There is no waiting in lines to scan items and pay. Instead, in-store software knows who you are, what you pulled from the shelves and how you are going to pay … duh, Amazon 1-Click.
In the video below, we see a shopper launching the Amazon Go app on his phone and scanning the QR code that appears on the mobile screen at a turnstile as he enters the store. This tells Amazon who he is and as he grabs items from the shelves, they are automatically added to his virtual cart. If an item is returned to the shelf, it is removed.
In a move that would excite my daughter and most college guys, one shopper can be seen feeding on items straight off the shelf. I guess this doesn’t matter any longer since you buy things when grab them.
From an identity perspective, this concept — while not necessarily new — shows the power of identity in retail environments. The transaction is really less a payment transaction than verification of identity. The app is bound to the handset and the individual.

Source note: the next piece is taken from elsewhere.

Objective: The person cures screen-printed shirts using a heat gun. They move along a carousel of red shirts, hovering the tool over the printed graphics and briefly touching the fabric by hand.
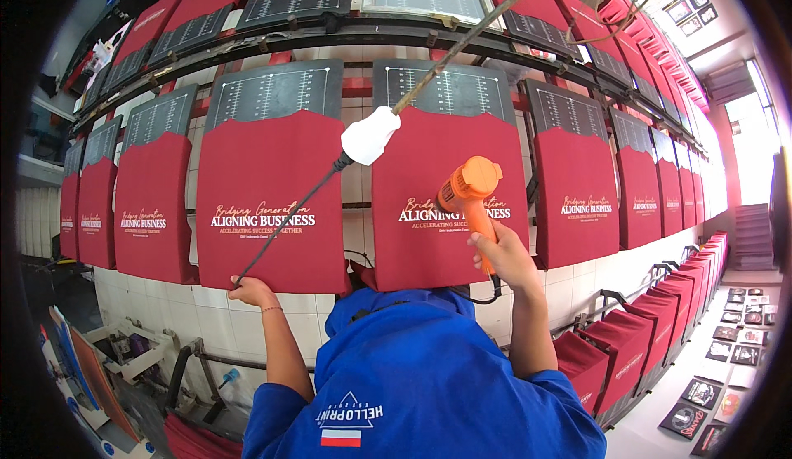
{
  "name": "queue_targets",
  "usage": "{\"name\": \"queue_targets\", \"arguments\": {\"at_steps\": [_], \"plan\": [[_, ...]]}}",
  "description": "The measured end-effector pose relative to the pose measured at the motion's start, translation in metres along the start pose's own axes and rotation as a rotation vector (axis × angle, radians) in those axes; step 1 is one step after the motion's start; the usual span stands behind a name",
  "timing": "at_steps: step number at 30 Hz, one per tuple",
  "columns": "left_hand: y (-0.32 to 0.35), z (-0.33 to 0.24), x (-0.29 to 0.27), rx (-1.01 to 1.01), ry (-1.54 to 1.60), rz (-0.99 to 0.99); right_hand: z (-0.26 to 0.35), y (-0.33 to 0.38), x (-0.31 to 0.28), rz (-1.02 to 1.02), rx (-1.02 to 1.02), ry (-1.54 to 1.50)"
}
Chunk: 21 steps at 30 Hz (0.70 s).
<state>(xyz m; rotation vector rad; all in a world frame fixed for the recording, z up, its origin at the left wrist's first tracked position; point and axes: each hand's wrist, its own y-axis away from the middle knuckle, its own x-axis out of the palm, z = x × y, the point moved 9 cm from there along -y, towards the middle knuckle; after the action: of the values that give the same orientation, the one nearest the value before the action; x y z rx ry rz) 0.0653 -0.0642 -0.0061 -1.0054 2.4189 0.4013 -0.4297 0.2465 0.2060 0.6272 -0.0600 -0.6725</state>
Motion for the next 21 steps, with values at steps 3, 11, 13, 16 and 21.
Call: {"name": "queue_targets", "arguments": {"at_steps": [3,11,13,16,21], "plan": [[-0.003,0.002,0.001,-0.003,-0.02,0.012,0.0,-0.001,0.003,0.003,0.003,-0.004],[-0.002,0.002,0.0,-0.016,0.009,0.039,0.004,0.001,0.015,0.086,0.002,0.028],[0.003,-0.004,0.002,-0.008,0.022,0.04,-0.001,-0.003,0.015,0.049,-0.034,0.047],[-0.003,0.004,0.0,-0.013,-0.005,0.031,0.002,-0.001,0.017,0.097,-0.006,0.039],[0.0,0.0,0.001,-0.018,0.022,0.023,0.005,-0.008,0.021,0.055,-0.047,0.05]]}}
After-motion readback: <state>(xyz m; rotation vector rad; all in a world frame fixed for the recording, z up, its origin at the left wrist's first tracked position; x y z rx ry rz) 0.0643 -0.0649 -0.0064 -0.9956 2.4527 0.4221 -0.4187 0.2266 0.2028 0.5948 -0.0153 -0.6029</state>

The Amazon profile is bound to the app, and the payment mechanism is bound to the profile.
Identify the app in store and all is good to go.
There are plenty of questions that arise:
- Are there any truly significant barriers to entry for established retailers that like the concept?
- Does this add significant benefit to the self-checkout lines already common at retailers like Home Depot?
- Is the time saved more valuable than the human contact that neighborhood shops provide?
- Who is going to employ all those displaced checkout clerks?
Right now, the store is only open to Amazon employees but this is expected to change early next year. So if you are in Seattle, download the app and swing by for some artisan cheese or a nuked burrito. It’s at the corner of 7th Avenue and Blanchard Street.